Arlington Heights church takes expansion in a different direction
The Arlington Heights Evangelical Free Church spent 10 years buying up properties along Haddow Court, Olive Street and Douglas Avenue with plans to demolish them to make room for a $25 million expansion.
Then, two years ago, it only took a few months for the whole plan to fall apart. The expansion project crumbled under vocal disapproval from neighbors and concerns from village planners.
Now, church leaders are moving in a different direction. Within in the next five years, they will open other locations in the Northwest suburbs. And they are renaming the church The Orchard Evangelical Free Church, dropping Arlington Heights from the name, said Ruth Guillaume, the church's communication director.
"We're looking at other suburban sites," she said. "Some will be new campuses and some may be existing churches that want to join Orchard Evangelical."
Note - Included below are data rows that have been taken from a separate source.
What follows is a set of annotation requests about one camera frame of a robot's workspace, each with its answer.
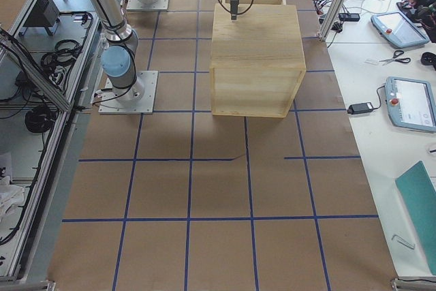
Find crumpled white cloth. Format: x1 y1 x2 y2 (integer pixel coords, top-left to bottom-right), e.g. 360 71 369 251
0 153 25 224

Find near blue teach pendant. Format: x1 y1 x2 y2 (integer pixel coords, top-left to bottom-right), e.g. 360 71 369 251
384 76 435 133

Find blue teach pendant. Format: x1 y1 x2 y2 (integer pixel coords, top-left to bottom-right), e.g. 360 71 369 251
371 12 430 49
384 76 435 133

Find metal hex key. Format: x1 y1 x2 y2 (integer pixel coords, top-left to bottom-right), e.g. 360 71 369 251
391 234 416 250

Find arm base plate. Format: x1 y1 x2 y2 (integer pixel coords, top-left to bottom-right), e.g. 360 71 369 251
98 71 159 114
127 0 169 12

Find green cutting mat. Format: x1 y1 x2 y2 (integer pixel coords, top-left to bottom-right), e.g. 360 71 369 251
395 161 435 258

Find black handled scissors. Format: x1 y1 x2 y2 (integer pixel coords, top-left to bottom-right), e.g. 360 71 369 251
379 50 411 65

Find black power adapter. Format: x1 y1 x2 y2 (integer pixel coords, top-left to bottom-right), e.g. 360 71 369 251
347 102 375 115

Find far blue teach pendant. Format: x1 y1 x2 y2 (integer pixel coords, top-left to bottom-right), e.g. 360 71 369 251
371 12 430 49

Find wooden drawer cabinet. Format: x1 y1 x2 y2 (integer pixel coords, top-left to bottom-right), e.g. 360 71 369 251
210 4 307 118

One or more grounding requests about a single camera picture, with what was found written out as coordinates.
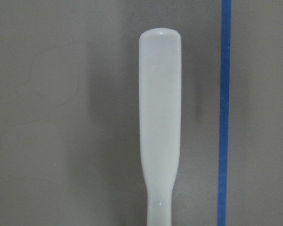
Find beige hand brush black bristles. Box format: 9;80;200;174
139;28;182;226
Guillaume declined to disclose specific sites.
The church won't expand the Arlington Heights church located at 1330 N. Douglas Ave., she said. The church is renting the nine homes it owns on Olive, Douglas and Haddow to families, Guillaume said.
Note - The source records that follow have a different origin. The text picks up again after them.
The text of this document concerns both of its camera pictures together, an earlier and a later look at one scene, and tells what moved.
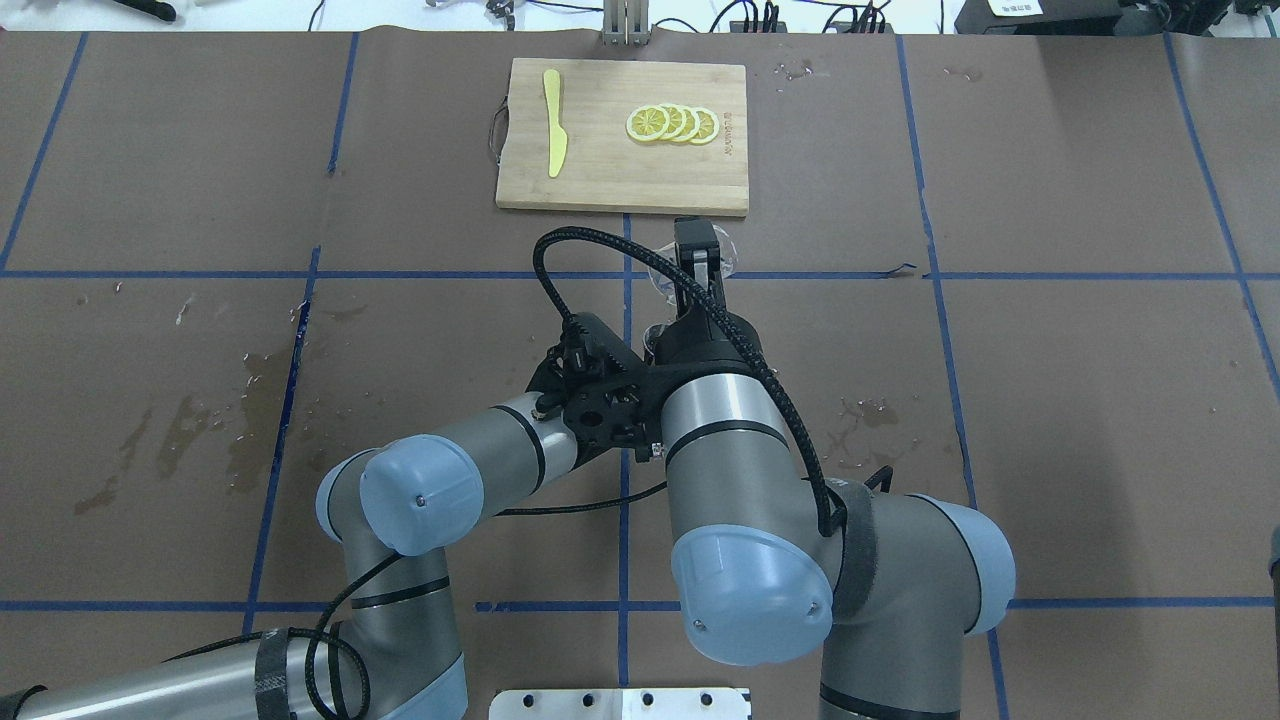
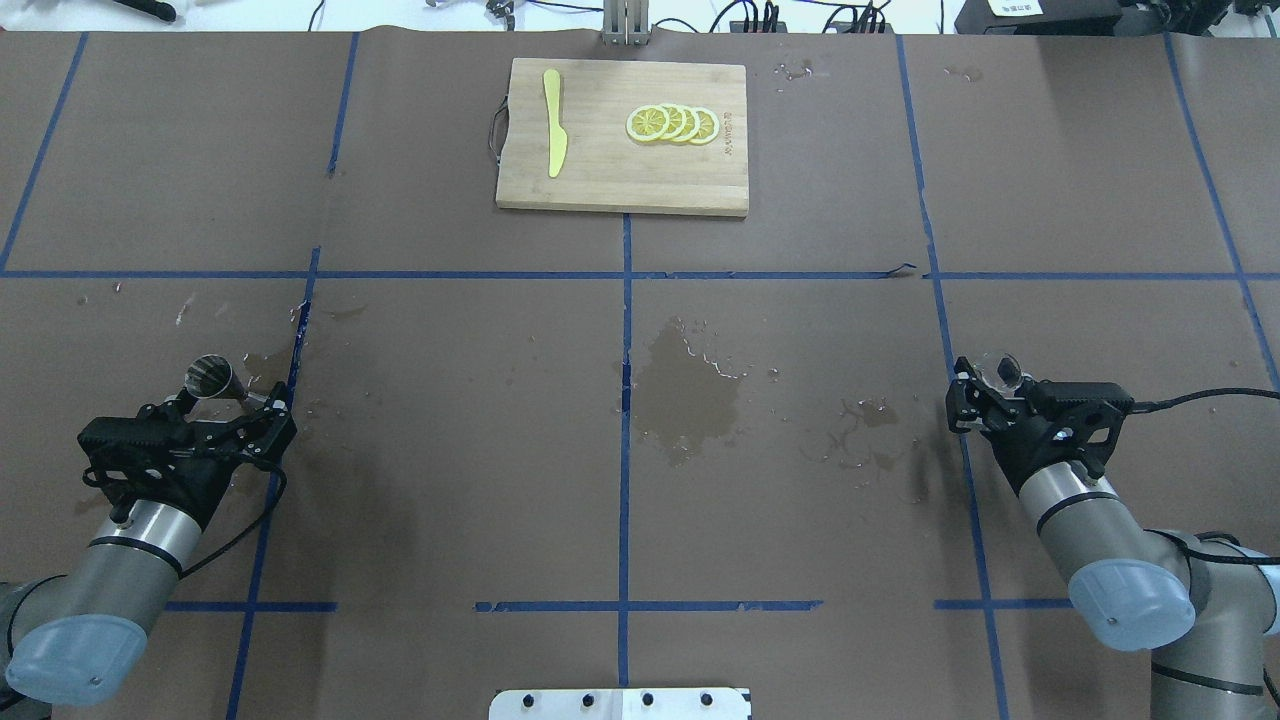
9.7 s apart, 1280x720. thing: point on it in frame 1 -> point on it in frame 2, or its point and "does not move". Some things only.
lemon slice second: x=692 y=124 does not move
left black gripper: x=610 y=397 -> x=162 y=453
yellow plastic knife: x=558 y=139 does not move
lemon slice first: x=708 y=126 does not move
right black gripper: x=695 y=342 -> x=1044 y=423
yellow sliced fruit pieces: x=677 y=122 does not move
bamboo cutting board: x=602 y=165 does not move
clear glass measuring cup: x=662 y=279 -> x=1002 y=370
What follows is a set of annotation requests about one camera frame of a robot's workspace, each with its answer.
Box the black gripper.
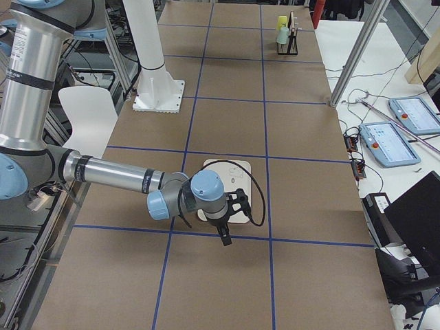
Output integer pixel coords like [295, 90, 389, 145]
[209, 217, 232, 246]

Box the pale green cup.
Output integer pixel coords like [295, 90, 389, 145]
[276, 26, 290, 45]

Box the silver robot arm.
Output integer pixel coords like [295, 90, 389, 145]
[1, 1, 233, 245]

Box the cream rabbit tray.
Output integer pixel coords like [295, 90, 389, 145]
[197, 158, 254, 224]

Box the yellow cup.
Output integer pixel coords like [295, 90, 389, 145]
[276, 15, 288, 30]

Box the black box with label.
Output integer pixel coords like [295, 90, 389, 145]
[362, 192, 399, 246]

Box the white plastic chair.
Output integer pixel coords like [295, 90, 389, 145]
[58, 86, 118, 158]

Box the near teach pendant tablet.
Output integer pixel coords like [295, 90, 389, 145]
[359, 121, 421, 168]

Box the teach pendant tablet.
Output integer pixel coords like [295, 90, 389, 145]
[359, 121, 421, 168]
[388, 97, 439, 135]

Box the black laptop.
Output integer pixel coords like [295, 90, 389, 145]
[385, 171, 439, 276]

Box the far teach pendant tablet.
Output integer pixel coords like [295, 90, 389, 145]
[388, 97, 439, 135]

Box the red cylinder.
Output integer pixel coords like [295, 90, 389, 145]
[312, 0, 326, 30]

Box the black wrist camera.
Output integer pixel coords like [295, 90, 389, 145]
[225, 188, 251, 217]

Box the black camera cable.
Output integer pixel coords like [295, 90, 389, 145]
[201, 159, 266, 227]

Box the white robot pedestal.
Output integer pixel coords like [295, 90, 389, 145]
[123, 0, 185, 113]

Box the black wire cup rack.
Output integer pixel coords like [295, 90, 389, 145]
[276, 11, 298, 56]

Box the aluminium frame post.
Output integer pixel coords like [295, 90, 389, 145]
[329, 0, 390, 108]
Even though the Arlington Heights expansion fell apart in 2006, and the church has to grow because its membership is increasing drastically, she said. Currently, the church has about 900 parishioners. About 2,000 people attend weekend services. That number is expected to reach 5,000 in five to eight years, Guillaume said.
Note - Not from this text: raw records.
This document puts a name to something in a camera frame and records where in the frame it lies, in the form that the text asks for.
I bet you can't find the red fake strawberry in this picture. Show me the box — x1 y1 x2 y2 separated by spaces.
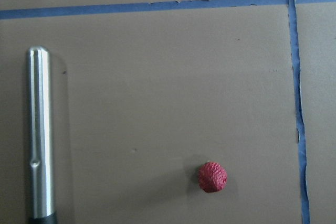
197 162 227 193

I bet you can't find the steel muddler black tip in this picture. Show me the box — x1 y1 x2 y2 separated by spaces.
27 46 58 223

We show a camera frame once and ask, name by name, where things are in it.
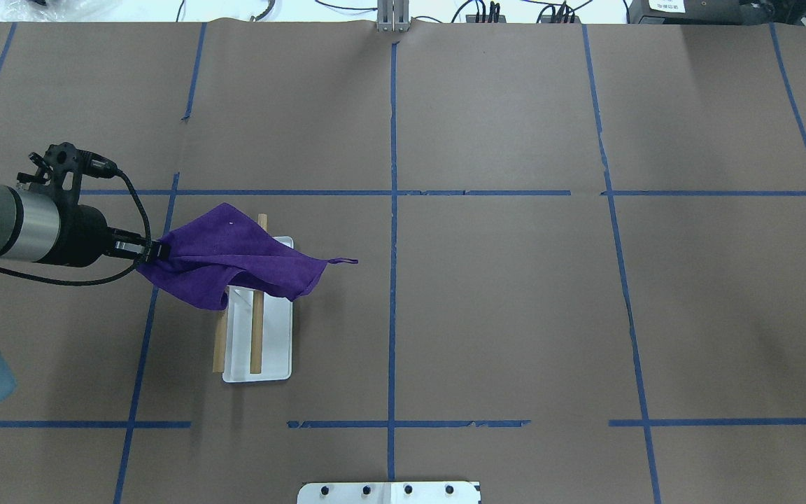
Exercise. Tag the aluminium frame post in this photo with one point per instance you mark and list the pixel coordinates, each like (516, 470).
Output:
(393, 16)

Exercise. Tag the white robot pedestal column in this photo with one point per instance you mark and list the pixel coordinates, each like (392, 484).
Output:
(391, 492)

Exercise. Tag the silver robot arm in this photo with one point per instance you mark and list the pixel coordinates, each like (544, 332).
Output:
(50, 227)

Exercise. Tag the wooden rack rod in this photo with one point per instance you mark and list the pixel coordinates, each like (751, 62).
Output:
(220, 343)
(256, 333)

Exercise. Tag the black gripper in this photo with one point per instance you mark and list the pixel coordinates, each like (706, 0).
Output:
(85, 234)

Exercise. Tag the wooden rack rod front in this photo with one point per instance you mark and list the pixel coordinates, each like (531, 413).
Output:
(256, 333)

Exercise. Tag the black box with label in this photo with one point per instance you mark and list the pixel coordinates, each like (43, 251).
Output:
(702, 12)

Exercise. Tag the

Until the new satellite sites are open, the church will host two Sunday services at Hersey High School in Arlington Heights, starting on Oct. 19. Those are in addition to the five services held at the Douglas Avenue church.
The church did succeed in winning approval to expand the Douglas Avenue church in 1997, spending $6.7 million on improvements.
Then in July 2006, the church said it wanted village approval of a $25 million expansion that would've included a 319-stall, multilevel parking deck and a 150,000-square-foot addition to the church's 98,000-square-foot building.
Neighbors living around the church had major problems with the plan, especially the parking plan.
Denis Jones and his neighbors held meetings and started a community Web site against the expansion. Anywhere between 10 and 30 neighbors spoke out against the plan during at least five village board meetings. Neighbors also criticized Village President Arlene Mulder for meeting privately with church leaders about the expansion. Mulder acknowledged the meeting, but denied she had done anything wrong.
Jones said he's happy with the plan to open smaller churches rather than expand again at the Arlington Heights location.
"We never objected to them expanding their ministry," he said. "Our concerns were over using their space here."